Spaceborne EO and a combination of inverse and forward modelling for monitoring lava flow advance.

Kurzfassung

Spectral emissivity is a seldom measured parameter, and it is generally assumed to be a constant. However, by ignoring the variation of emissivity with temperature for spaceborne data and modelling applications, we demonstrate that substantial uncertainties in determination of land surface temperatures (LST) are introduced. Errors in computation of lava surface temperature consequently produce errors in radiant fluxes and forecasted lava flow lengths. We aim here to improve the understanding of the relationship between emissivity and temperature by carrying out a multi-stage experiment for the 2017 Mt Etna (Italy) eruption, by combining laboratory and spaceborne and numerical modelling data. Our laboratory-based Fourier Transform Infra-red (FTIR) results indicate that emissivity and temperature are inversely correlated, which supports the argument that emissivity of molten material is significantly lower than that of the same material in its solid state. Recent research suggests that emissivity of molten lava may be as low as 0.60. Our forward-modelling tests using MAGFLOW Cellular Automata suggest that a 35% emissivity variation (0.95 to 0.60) can produce up to 46% overestimation in simulated/forecasted lava flow lengths (compared to actual observed). In comparison, our simulation using a ‘two-component’ emissivity approach compares well with the actual 2017 lava flow lengths. We evaluated the influence of variable emissivity on lava surface temperatures using spaceborne data by performing several parametrically controlled assessments, using both constant (‘uniform’) and a ‘two-component’ emissivity approach (i.e. for melt and cooled lava). Computed total radiant fluxes, using the same spaceborne scene (Landsat 8), indicate a ≤15 % difference between emissivity endmembers (i.e. 0.95 and 0.60).

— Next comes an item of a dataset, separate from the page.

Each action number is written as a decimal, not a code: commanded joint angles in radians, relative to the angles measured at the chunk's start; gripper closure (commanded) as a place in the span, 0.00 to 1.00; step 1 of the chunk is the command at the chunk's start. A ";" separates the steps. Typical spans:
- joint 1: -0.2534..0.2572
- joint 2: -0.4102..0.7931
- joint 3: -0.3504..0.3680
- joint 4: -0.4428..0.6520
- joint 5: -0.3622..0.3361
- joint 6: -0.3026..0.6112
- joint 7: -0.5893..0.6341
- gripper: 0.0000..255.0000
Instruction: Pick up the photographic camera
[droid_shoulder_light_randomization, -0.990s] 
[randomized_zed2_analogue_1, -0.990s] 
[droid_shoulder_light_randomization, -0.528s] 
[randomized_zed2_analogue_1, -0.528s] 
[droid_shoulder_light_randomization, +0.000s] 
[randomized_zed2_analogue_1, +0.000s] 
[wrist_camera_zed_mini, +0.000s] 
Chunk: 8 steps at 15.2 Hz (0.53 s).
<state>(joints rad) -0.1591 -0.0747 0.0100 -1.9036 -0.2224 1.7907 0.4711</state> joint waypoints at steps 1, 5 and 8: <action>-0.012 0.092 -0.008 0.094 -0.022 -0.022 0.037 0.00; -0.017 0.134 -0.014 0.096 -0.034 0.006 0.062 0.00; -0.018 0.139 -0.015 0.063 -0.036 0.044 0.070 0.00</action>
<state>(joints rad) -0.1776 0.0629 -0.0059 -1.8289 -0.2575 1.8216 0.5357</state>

These results further suggest a radiant flux variation/uncertainty bordering at lower boundary values of the moderate-to-high temporal resolution spaceborne data (MODIS & SEVIRI), acquired for the same target area (and the same time interval). These findings may have considerable impact on civil protection decisions made during volcanic crisis involving lava flows as they approach protected or populated areas.